Since the polymer electrolyte needs water, in a case of operating the PEFC, it is required to humidify the fuel and the air to a dew point before they are supplied to the cell. In particular, the higher the operating temperature of the cell is, the more important becomes the humidity control on the supplying gases.
In a case of loading a PEFC to operate just after the assembly, or in another case of loading the PEFC again which had been standing still in non-operated state for a long period, it is generally difficult to immediately obtain sufficient performance. The cause for this phenomenon is due to the fact that a long time is required for hydrating an electrode diffusing layer completely, because the electrode diffusing layer of the PEFC has been treated for water-repelling.
In addition, a long time is also required for sufficiently wetting the material, which is the same case of polymer electrolyte, contained in the electrode catalyst. Further, even if the cell is kept to a moderate temperature and the gases, which are adjusted to a moderate temperature and humidity, the electrode diffusing layer is hard to hydrate when the cell is left in the no-loaded state. Moreover, the material contained in the electrode catalyst is hard to humidify and, thus, it becomes hardly possible to derive the sufficient cell output unless the cell is continuously subjected to generate the electricity generation at a high current density for several days.

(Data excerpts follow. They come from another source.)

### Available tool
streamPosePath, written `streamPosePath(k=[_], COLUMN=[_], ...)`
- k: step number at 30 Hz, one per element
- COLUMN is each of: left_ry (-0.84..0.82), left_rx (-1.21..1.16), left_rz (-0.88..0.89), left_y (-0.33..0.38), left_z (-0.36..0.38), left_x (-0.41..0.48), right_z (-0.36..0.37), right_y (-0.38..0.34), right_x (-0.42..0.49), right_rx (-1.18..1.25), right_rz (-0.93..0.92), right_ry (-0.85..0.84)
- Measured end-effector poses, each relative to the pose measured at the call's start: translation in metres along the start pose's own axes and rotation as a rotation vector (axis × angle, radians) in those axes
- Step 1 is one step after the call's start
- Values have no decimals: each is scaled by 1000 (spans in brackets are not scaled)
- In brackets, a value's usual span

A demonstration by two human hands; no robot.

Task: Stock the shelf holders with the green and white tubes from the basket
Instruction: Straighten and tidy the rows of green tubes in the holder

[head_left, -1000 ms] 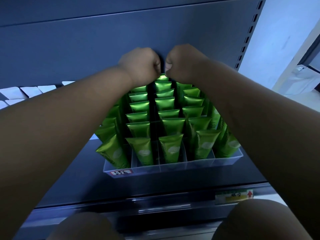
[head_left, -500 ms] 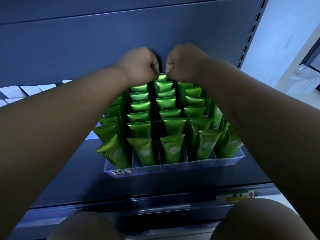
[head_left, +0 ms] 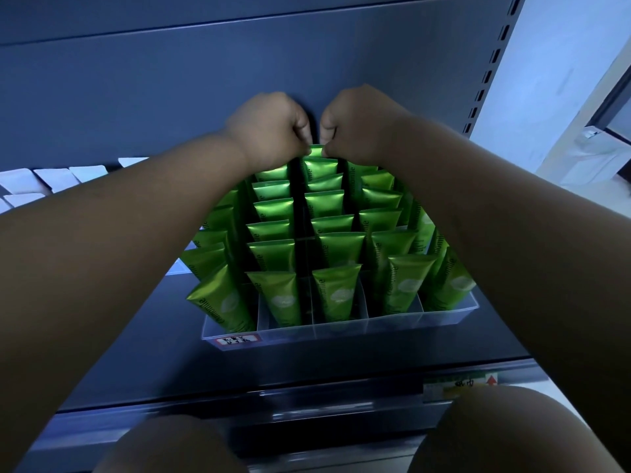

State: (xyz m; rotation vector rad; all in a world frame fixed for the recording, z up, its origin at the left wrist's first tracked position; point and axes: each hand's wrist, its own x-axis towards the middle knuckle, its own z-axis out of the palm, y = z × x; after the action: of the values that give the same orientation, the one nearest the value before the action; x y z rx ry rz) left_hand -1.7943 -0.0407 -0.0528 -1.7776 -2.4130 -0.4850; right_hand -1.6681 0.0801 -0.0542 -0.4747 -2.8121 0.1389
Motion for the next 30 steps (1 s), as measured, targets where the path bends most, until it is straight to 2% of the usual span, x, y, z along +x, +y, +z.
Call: streamPosePath(k=[21, 30], left_ry=[-6, 3], left_rx=[-76, -102], left_rz=[-29, 16], left_y=[-1, 1], left_z=[5, 7], left_x=[2, 5], right_z=[2, -1], right_y=[4, 7], right_x=[-2, -4], right_rx=[45, 7], right_rz=[41, 35], right_ry=[-17, 6])
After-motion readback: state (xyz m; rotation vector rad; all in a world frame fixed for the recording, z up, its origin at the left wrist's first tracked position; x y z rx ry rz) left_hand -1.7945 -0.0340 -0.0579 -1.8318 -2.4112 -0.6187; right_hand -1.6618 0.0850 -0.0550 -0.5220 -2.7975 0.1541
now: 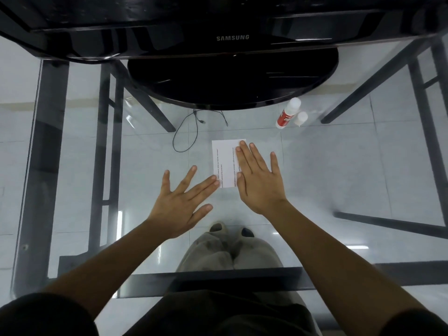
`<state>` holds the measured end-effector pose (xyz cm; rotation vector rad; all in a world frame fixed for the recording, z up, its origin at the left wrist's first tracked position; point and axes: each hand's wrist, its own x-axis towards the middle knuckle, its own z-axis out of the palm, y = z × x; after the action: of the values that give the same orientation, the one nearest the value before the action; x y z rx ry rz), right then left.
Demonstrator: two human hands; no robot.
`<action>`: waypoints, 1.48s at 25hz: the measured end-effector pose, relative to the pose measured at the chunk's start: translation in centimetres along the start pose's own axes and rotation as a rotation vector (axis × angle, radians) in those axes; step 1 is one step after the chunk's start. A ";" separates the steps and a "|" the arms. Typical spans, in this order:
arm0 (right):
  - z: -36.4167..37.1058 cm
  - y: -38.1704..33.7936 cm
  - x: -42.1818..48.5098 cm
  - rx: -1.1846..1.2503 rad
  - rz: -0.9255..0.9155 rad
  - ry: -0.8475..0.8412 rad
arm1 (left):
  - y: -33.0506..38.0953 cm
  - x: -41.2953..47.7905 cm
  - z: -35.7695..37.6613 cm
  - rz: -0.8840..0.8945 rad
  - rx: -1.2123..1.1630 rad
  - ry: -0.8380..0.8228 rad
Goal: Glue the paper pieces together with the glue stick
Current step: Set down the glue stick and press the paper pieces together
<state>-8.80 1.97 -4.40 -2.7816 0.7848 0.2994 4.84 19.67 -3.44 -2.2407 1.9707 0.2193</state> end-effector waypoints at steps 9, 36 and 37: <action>-0.2 0.1 -0.1 -0.018 -0.002 0.006 | 1.2 3.0 -1.0 -0.059 -0.034 -0.087; 0.1 -0.1 0.0 0.012 0.013 0.014 | -0.2 7.8 -0.7 -0.316 -0.150 -0.030; 0.1 -0.1 0.0 0.009 0.014 0.015 | 0.2 7.9 -0.8 -0.348 -0.163 -0.037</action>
<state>-8.79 2.08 -4.46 -2.7739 0.8081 0.2765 5.60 11.83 -4.31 -2.6115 1.5598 0.3854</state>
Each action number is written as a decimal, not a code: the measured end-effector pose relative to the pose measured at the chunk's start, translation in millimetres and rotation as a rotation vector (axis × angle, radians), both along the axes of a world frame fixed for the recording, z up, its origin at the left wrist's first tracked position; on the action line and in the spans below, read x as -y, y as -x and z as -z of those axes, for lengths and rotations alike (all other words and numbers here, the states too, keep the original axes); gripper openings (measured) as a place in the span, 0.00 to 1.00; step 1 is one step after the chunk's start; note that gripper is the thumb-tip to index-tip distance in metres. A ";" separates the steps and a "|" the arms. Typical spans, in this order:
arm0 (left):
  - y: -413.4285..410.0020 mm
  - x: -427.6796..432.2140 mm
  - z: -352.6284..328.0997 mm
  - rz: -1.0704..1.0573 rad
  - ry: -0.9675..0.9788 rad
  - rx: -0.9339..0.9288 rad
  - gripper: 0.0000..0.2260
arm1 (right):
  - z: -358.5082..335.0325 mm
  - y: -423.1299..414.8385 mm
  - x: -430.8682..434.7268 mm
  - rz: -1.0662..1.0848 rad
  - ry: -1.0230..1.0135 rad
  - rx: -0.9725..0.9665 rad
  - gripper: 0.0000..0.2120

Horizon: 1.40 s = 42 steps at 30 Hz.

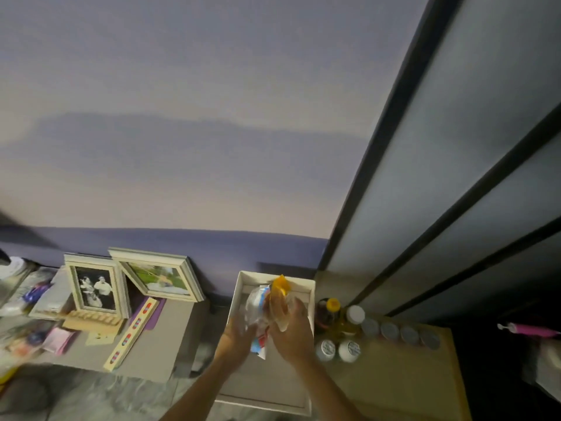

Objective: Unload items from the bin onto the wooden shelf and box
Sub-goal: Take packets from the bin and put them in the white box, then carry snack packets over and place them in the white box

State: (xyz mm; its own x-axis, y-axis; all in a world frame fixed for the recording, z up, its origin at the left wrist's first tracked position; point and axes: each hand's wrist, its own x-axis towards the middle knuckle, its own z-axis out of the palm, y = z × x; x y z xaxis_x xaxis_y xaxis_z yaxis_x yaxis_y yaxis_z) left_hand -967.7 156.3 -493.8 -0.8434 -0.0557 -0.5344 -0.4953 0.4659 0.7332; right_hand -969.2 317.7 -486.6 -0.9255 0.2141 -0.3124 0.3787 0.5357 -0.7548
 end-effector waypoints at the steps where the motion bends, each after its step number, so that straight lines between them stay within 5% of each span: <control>1: 0.0 4.9 -7.3 0.000 0.024 -0.042 0.15 | -2.1 2.6 -1.1 -0.001 -0.003 -0.027 0.39; 3: 4.0 18.8 -22.2 0.004 0.069 -0.104 0.10 | -11.6 10.2 -0.5 -0.057 -0.032 -0.082 0.40; 7: 9.3 58.0 -66.9 0.067 0.289 -0.260 0.35 | -68.4 24.6 10.5 -0.269 -0.225 -0.167 0.45; 11: -0.7 110.4 -132.0 0.074 0.582 -0.460 0.38 | -128.1 40.2 43.5 -0.459 -0.349 -0.229 0.52; 17: -44.5 201.3 -211.5 -0.145 0.858 -0.523 0.43 | -200.2 49.2 130.1 -0.648 -0.427 -0.368 0.52; 29: -229.7 427.3 -275.7 -0.627 0.957 -0.430 0.49 | -278.4 -32.2 388.9 -0.975 -0.336 -0.541 0.51; 42: -411.0 653.7 -263.3 -0.839 0.985 -0.246 0.49 | -268.5 -175.2 682.8 -1.243 -0.338 -0.575 0.52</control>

For the reasons mentioned above, in order to derive the cell with the high performance at an early stage, an activating treatment was conventionally practiced by, for instance, generating electricity at a higher current density with a pure oxygen, or by maintaining the cell voltage at about 0 V by regulating the potential while supplying a large amount of the fuel gases. Even with these methods, there is still a problem to be solved that a time period of more than several hours is required to derive the cell with the high performance.
It is therefore the primary object of the present invention to solve the above-mentioned problems (1) and (2). More specific objects of the present invention are to provide an easy and highly effective method for activating the fuel cell by preventing the deterioration in the cell performance due to CO poisoning or restoring the deteriorated cell performance, and a method for activating the fuel cell by reducing the delay in demonstrating the cell performance due to the water-repelling property of the polymer electrolyte membrane.